# Problem requirements:
Output range, inclusive: from the line containing "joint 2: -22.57" to the line containing "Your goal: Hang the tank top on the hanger". Restate those lines from the data below word for word and only those.

** Opening Source data block **

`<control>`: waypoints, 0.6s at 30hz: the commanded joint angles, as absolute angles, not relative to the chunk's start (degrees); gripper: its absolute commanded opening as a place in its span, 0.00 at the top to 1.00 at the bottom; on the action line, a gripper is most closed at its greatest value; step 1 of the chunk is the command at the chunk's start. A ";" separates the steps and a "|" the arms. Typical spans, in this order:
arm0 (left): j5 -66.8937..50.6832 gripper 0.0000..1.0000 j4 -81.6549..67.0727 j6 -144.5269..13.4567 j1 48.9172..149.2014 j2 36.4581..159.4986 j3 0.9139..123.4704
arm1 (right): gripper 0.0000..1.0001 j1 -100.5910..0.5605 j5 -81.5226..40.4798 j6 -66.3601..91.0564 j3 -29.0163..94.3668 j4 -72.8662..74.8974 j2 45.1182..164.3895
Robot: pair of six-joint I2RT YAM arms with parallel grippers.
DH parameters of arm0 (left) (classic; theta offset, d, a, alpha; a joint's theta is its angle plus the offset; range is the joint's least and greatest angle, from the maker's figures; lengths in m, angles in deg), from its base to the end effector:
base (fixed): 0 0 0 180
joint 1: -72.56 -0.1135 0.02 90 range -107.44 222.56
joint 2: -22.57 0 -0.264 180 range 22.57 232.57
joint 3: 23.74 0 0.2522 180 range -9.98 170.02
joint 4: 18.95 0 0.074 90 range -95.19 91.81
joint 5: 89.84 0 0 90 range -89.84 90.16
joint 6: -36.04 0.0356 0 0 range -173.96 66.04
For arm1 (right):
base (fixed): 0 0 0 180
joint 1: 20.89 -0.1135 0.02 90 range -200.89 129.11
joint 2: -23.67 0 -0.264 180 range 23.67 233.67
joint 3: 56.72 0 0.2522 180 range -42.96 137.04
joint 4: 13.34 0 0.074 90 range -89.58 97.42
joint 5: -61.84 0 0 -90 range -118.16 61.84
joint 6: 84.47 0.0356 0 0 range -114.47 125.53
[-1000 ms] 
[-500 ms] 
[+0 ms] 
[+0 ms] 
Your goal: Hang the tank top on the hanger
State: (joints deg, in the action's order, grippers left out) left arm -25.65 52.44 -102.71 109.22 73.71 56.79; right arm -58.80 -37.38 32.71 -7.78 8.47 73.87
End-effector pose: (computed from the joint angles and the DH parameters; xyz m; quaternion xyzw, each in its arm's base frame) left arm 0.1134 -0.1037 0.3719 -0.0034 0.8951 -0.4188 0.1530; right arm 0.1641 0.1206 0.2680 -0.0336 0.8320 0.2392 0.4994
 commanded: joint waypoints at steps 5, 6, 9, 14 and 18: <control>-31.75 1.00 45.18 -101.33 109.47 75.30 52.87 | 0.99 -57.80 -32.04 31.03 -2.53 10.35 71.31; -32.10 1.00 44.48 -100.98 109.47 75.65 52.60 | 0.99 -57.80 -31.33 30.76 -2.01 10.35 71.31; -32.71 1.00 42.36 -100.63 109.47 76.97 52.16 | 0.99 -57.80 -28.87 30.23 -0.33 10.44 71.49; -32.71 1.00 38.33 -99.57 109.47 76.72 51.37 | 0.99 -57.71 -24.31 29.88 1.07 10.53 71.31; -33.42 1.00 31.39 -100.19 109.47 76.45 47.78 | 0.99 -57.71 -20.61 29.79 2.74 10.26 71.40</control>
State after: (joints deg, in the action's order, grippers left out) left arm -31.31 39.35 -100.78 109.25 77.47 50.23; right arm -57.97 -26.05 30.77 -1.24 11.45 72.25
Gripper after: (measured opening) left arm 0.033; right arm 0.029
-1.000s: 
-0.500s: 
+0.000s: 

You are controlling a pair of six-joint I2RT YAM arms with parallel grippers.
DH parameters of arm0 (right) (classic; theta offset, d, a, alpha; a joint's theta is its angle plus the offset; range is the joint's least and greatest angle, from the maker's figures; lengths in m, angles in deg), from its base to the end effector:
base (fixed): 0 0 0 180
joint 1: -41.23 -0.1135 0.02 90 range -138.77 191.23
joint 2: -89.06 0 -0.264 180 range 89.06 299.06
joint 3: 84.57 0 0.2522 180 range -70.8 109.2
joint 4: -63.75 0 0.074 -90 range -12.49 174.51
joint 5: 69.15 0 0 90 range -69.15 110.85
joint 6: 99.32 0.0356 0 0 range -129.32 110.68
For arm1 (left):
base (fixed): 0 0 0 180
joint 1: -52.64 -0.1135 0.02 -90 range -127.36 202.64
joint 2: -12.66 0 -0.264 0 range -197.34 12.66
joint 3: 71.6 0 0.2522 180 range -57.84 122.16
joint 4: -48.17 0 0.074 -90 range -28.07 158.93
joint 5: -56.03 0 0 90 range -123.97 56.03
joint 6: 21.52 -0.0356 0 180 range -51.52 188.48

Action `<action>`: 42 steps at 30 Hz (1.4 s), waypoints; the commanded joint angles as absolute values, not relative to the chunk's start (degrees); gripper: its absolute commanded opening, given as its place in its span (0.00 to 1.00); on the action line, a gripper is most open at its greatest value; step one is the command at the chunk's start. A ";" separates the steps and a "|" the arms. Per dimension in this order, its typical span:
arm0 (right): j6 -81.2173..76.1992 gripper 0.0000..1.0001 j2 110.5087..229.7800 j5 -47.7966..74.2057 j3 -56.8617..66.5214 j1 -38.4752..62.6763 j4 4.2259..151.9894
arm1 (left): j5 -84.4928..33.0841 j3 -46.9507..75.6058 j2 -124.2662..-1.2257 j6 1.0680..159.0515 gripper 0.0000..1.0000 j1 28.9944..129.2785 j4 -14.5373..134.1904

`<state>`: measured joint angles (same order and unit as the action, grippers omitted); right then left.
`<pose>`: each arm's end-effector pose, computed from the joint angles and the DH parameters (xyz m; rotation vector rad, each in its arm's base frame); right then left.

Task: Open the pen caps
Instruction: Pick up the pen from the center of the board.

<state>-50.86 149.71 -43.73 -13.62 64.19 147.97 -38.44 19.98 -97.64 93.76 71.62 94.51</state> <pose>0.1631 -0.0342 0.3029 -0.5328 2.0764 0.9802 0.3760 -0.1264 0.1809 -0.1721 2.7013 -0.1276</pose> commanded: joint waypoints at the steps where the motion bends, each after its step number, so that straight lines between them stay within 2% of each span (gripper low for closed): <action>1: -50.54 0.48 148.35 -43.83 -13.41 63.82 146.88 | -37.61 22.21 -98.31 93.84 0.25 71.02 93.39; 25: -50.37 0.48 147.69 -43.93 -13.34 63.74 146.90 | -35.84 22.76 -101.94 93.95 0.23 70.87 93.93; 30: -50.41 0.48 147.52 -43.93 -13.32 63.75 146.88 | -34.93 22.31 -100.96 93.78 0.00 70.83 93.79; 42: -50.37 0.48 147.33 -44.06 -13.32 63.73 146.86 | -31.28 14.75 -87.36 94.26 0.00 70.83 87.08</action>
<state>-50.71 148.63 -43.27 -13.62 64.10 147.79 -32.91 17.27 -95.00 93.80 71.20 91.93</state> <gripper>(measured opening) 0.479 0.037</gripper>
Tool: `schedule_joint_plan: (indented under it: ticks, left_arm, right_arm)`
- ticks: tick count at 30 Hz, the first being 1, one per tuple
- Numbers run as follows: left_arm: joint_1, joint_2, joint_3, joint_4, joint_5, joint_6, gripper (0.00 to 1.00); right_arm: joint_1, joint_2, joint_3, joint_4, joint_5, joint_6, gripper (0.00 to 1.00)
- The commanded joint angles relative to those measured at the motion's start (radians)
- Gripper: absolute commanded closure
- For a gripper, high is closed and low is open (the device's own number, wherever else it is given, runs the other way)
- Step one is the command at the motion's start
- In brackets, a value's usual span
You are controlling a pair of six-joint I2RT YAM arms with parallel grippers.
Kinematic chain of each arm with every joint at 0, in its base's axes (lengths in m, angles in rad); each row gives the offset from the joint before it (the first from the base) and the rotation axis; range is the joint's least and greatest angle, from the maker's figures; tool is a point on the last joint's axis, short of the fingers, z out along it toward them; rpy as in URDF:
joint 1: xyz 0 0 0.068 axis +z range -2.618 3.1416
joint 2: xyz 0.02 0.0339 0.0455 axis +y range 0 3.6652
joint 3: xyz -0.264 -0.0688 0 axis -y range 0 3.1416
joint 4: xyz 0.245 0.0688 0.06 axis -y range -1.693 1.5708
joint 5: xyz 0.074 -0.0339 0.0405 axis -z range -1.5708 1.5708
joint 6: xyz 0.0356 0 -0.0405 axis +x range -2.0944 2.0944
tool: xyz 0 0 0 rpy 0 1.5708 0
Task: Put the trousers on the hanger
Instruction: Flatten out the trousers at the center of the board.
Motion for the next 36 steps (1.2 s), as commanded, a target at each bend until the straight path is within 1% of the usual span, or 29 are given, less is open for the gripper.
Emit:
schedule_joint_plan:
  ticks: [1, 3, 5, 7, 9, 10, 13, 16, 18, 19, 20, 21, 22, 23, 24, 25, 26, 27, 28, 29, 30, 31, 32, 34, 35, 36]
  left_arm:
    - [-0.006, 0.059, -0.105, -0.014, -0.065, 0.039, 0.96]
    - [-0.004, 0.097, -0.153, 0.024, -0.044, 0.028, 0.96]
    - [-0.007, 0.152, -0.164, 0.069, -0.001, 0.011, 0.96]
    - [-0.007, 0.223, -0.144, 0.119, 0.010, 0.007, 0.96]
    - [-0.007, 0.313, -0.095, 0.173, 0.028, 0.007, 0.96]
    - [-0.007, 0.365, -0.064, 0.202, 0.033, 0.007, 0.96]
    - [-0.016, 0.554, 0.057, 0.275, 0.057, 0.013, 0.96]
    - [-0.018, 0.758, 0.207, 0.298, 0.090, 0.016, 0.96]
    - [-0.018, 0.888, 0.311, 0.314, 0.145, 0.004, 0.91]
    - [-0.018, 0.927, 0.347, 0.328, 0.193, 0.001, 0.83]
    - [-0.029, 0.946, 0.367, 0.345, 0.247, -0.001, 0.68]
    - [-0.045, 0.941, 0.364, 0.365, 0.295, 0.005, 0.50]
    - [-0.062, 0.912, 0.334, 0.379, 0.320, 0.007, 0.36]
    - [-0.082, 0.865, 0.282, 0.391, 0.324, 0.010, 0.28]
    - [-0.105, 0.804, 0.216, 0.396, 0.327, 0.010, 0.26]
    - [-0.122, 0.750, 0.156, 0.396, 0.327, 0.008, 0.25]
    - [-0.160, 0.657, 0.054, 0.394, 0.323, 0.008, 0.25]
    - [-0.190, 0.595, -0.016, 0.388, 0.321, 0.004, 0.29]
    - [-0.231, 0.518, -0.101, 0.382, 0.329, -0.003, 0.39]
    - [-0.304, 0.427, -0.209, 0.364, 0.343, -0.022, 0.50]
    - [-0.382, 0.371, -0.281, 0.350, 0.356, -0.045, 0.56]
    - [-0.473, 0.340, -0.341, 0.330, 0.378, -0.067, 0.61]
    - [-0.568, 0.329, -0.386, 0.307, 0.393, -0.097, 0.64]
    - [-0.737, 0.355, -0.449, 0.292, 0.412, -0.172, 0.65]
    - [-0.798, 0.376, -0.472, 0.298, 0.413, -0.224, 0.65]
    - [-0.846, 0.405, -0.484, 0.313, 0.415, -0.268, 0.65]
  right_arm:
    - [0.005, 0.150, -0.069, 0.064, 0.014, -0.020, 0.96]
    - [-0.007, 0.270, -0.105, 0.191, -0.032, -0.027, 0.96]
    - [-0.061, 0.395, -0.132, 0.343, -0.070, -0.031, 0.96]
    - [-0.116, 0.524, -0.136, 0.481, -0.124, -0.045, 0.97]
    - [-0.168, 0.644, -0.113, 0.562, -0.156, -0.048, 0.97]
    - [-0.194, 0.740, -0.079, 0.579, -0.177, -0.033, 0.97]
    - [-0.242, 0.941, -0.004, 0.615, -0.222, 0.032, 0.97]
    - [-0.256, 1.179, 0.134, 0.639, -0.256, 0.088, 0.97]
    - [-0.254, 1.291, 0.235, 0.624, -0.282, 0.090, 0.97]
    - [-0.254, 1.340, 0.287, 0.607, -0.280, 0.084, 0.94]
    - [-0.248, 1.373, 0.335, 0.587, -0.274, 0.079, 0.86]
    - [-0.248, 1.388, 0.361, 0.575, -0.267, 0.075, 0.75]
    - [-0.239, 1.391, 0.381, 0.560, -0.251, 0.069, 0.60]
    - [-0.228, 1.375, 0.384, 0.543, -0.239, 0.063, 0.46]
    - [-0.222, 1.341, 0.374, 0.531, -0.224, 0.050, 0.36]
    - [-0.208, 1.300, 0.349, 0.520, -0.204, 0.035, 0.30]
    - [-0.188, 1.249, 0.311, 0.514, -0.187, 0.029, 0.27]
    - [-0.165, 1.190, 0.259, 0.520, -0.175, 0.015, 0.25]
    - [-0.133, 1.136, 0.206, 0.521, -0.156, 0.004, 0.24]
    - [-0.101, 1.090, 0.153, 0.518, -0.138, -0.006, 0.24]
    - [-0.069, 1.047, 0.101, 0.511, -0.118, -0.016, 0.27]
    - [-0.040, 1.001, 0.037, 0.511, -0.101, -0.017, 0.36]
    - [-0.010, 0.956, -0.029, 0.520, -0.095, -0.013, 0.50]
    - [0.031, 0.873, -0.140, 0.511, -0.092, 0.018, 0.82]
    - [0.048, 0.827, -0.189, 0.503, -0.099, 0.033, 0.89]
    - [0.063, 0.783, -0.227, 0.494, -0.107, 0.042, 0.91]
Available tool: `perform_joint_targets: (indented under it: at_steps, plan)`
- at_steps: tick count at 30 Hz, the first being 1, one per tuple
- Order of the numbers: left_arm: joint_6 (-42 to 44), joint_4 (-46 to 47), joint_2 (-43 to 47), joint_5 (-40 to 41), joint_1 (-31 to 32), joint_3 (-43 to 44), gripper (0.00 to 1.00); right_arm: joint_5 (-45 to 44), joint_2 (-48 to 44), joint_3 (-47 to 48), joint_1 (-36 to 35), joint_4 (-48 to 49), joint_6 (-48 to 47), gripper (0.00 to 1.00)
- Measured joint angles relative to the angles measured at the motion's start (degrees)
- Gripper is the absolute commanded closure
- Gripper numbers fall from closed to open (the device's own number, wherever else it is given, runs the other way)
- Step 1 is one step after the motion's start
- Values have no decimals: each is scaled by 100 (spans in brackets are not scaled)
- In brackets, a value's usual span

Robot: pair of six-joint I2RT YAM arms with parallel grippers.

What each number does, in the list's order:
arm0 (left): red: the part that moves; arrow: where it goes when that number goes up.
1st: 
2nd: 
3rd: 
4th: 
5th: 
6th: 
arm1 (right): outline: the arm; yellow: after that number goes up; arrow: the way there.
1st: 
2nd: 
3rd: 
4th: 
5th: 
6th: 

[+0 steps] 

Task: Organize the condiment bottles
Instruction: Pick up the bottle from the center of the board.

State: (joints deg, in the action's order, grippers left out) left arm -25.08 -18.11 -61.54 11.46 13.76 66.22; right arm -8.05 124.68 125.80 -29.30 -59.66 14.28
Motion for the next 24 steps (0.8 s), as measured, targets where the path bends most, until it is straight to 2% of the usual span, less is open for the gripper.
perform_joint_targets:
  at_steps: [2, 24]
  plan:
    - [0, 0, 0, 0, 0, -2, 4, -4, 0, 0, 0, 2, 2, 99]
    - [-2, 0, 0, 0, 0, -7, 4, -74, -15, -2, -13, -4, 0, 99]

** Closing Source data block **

# Written response:
joint 2: -22.57 0 -0.264 180 range 22.57 232.57
joint 3: 23.74 0 0.2522 180 range -9.98 170.02
joint 4: 18.95 0 0.074 90 range -95.19 91.81
joint 5: 89.84 0 0 90 range -89.84 90.16
joint 6: -36.04 0.0356 0 0 range -173.96 66.04
For arm1 (right):
base (fixed): 0 0 0 180
joint 1: 20.89 -0.1135 0.02 90 range -200.89 129.11
joint 2: -23.67 0 -0.264 180 range 23.67 233.67
joint 3: 56.72 0 0.2522 180 range -42.96 137.04
joint 4: 13.34 0 0.074 90 range -89.58 97.42
joint 5: -61.84 0 0 -90 range -118.16 61.84
joint 6: 84.47 0.0356 0 0 range -114.47 125.53
[-1000 ms] 
[-500 ms] 
[+0 ms] 
[+0 ms] 
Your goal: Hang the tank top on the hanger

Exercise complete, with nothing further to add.